AIM OF THE EXERCISE.
In the listing below, locate the line containing "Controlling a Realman"; reproduce that line and all lines that follow it, unchanged.

SOURCE DATA.
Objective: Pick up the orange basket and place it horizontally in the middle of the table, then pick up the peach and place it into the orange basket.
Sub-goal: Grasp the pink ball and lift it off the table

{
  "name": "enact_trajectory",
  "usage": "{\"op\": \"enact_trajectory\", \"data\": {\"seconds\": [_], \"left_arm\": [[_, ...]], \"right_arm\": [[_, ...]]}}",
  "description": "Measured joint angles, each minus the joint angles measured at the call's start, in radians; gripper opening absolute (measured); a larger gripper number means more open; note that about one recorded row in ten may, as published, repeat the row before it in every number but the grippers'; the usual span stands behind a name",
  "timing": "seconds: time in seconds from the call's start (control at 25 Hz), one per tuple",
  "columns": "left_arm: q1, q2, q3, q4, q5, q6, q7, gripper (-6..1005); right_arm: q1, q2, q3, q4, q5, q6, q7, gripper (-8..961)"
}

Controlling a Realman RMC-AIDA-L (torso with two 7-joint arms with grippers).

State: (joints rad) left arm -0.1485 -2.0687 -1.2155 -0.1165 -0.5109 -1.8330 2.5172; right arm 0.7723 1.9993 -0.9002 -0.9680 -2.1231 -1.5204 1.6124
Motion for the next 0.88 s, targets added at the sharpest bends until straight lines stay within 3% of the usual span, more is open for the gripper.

TASK OUTPUT.
Controlling a Realman RMC-AIDA-L (torso with two 7-joint arms with grippers).

State: (joints rad) left arm -0.1485 -2.0687 -1.2155 -0.1165 -0.5109 -1.8330 2.5172; right arm 0.7723 1.9993 -0.9002 -0.9680 -2.1231 -1.5204 1.6124
Motion for the next 0.88 s, targets added at the sharpest bends until straight lines stay within 3% of the usual span, more is open for the gripper.

The required output is now complete.